Specifically, we propose to deploy two types of direct-sequence spread spectrum (DSSS): 
902-928 MHz and 2.4-5.8 GHz.

For homes and businesses, we will deploy a 902-928 MHz technology perfected by WaveRider Communications Inc ().  Because this wireless technology does not operate with 802.11 protocols, it is less subject to interference and security breaches.  Network security is also enhanced by WaveRider's proprietary protocols, which encode user-data and employ registration tables to prevent hacking.

This technology has a range of approximately 8 miles for line of sight (LOS) delivery to an exterior antenna, and 3 miles LOS to an indoor antenna.  In most cases, this technology is not subject to interference from 900 MHz cordless phones.  In rare cases where cordless phone use is a problem, an external antenna eliminates the interference.

A special feature of this 902-928 MHz technology is that it is capable of non-line-of-sight (NLOS) delivery - over hills, around buildings, and through leaf-cover - in ranges of 2-3 miles to an exterior antenna, and 1.5 miles to an indoor antenna.  This functionality is perfect for mountain communities, where populations tend to be concentrated well within this 2-3 mile range.  This NLOS capability is due to the fact that lower-frequency signals lose less energy than higher frequency signals when traveling through the air or passing through leafcover, walls, and RF cable.  Also, lower frequency signals have superior reflection and diffraction characteristics, which allow them to bend around obstacles to reach their targets.

Meanwhile, we intend to employ 2.4-5.8 GHz wireless for our point-to-point bridges between primary towers and secondary relay sites.  This higher frequency wireless has greater range (up to 20 miles) and greater capacity (10 Mbps).  Since we are using it only in point-to-point applications, it is less subject to interference and network security breaches.

Has your organization deployed this technology before?
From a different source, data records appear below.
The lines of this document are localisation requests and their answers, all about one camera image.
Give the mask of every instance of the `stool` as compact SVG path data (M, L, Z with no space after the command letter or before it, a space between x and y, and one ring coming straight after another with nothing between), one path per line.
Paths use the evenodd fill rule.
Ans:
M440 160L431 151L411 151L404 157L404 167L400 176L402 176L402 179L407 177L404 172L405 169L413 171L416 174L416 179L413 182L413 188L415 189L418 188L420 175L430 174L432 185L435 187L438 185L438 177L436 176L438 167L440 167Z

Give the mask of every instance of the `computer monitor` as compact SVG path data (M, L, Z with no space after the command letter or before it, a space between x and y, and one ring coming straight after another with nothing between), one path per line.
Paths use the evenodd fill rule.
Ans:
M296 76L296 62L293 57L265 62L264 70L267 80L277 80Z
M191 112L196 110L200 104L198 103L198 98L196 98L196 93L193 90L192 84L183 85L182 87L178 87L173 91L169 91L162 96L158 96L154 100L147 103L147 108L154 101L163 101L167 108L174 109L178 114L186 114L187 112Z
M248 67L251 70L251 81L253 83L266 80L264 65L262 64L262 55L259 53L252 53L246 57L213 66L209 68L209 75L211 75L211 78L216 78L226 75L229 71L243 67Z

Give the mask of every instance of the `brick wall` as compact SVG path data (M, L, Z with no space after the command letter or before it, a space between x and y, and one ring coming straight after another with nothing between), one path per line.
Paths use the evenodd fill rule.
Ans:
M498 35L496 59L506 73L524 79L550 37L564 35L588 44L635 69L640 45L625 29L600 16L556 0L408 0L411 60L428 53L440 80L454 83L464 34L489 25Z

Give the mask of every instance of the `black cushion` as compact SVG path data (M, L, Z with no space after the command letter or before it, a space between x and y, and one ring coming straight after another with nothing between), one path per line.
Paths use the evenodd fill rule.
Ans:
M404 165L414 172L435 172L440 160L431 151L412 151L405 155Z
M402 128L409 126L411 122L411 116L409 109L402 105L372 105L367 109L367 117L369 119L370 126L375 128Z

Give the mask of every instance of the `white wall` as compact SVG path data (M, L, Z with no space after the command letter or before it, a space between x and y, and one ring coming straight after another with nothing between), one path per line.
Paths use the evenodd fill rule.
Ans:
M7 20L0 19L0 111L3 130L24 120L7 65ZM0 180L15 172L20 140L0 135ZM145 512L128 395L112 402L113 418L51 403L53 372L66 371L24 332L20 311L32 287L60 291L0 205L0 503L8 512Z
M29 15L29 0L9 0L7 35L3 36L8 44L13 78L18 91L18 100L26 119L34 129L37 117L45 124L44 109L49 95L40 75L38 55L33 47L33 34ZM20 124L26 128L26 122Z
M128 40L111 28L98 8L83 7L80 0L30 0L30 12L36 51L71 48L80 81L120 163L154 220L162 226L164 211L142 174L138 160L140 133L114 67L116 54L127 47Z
MAIN has employed unlicensed spread-spectrum wireless since 1996.  Our first deployment was in Graham County, where we created an "air bridge" between the Tri-County Community College facility in Robbinsville (which housed our server) and the Graham County Public Library, where we installed the county's first public access terminal.  Later in 1996, we used the same technology to create a wireless bridge between our offices in downtown Asheville and our server co-location several blocks away.  This wireless bridge continues to serve our 8-person office.  We also provide a wireless relay to the Jubilee! community center in Asheville in exchange for the use of their meeting hall for MAIN's public events.
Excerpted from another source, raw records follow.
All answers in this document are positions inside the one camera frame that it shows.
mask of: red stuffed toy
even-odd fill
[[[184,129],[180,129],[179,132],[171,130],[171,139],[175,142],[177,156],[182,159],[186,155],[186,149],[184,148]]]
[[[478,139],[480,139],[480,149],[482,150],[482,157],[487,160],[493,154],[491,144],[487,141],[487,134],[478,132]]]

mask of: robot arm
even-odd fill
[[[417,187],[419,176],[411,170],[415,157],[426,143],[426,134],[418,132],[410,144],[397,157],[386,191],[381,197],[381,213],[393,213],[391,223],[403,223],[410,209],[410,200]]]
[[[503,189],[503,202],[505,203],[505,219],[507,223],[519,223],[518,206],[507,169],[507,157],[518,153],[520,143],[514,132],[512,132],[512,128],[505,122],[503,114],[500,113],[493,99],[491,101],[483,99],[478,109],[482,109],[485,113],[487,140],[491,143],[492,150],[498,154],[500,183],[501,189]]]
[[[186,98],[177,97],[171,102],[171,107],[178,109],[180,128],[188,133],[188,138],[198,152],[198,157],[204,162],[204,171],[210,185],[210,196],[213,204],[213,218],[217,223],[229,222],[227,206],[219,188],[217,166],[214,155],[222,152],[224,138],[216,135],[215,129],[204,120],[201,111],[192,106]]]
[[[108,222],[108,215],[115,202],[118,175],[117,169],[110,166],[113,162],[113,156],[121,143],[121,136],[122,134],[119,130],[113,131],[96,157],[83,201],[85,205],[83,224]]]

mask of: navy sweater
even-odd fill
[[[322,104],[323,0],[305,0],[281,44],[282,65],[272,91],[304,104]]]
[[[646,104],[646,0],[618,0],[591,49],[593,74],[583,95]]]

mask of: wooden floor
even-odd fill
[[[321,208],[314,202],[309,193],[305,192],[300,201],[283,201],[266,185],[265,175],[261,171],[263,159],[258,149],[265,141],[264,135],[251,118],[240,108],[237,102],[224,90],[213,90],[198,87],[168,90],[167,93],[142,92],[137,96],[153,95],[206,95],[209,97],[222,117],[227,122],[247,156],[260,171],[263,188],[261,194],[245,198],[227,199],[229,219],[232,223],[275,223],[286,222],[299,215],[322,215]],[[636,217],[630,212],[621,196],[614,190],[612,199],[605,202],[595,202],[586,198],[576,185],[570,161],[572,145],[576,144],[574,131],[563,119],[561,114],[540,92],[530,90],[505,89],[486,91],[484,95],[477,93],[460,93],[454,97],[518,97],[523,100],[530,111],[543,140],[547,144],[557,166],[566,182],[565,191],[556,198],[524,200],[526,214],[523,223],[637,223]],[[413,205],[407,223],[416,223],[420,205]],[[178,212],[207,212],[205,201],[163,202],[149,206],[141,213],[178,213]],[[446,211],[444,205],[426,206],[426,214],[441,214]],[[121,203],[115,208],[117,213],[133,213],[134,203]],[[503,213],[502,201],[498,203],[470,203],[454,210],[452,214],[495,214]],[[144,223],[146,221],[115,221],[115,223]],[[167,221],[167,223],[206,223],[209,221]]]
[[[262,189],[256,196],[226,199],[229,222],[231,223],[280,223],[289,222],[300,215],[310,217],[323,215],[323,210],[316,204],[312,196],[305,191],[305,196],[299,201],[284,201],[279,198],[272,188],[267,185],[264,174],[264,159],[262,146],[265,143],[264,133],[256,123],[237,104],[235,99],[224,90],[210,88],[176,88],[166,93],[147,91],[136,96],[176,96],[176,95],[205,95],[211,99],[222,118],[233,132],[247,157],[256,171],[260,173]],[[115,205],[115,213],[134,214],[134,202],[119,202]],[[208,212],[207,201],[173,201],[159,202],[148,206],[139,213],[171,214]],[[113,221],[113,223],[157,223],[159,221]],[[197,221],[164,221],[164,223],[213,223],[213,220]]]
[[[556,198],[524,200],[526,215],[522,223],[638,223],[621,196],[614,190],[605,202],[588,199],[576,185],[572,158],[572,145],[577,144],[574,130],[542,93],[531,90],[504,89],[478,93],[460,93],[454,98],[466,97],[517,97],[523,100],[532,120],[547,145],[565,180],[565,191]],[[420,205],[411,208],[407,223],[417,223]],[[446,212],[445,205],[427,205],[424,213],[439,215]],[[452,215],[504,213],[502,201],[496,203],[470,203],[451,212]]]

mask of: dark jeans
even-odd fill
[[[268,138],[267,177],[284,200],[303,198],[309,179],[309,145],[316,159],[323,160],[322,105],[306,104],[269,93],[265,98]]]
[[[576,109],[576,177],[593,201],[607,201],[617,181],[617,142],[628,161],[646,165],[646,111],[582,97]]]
In 1998, we deployed unlicensed spread-spectrum wireless in Polk County in collaboration with Isothermal Community College-Polk Campus, the Polk County Public Library, and the Town of Tryon.  We subcontracted this project with our longtime private-sector partner, the Asheville-based Skyrunner.Net.  This project brought a landline T-1 to the ICC-Polk campus computer classroom.  From this location, a wireless relay was created to a municipally-owned tower on Tryon Peak.  This tower, in turn, allows us to provide last-mile broadband Internet service to the public library and town hall.  Meanwhile, Skyrunner operates a commercial wireless service over this infrastructure.

At what bandwidth?  If asymmetric, please define up and down speed.

MAIN will offer bandwidth rates up to T-1 speed (1.5 Mbps).  MAIN's wireless service is not asymmetric.

If this is a wireless solution, what spectrum?  Is it licensed or unlicensed?

MAIN will use 902-928 MHz direct-sequence spread spectrum (DSSS) for "last mile" connections, and 2.4-5.8 GHz DSSS for bridge relays.  This spectrum is unlicensed.

Would the proposed service be available for resale?

Absolutely.  We would especially welcome - and encourage - value-added commercial services (e.g., last-mile broadband packages that include network and database management, etc.).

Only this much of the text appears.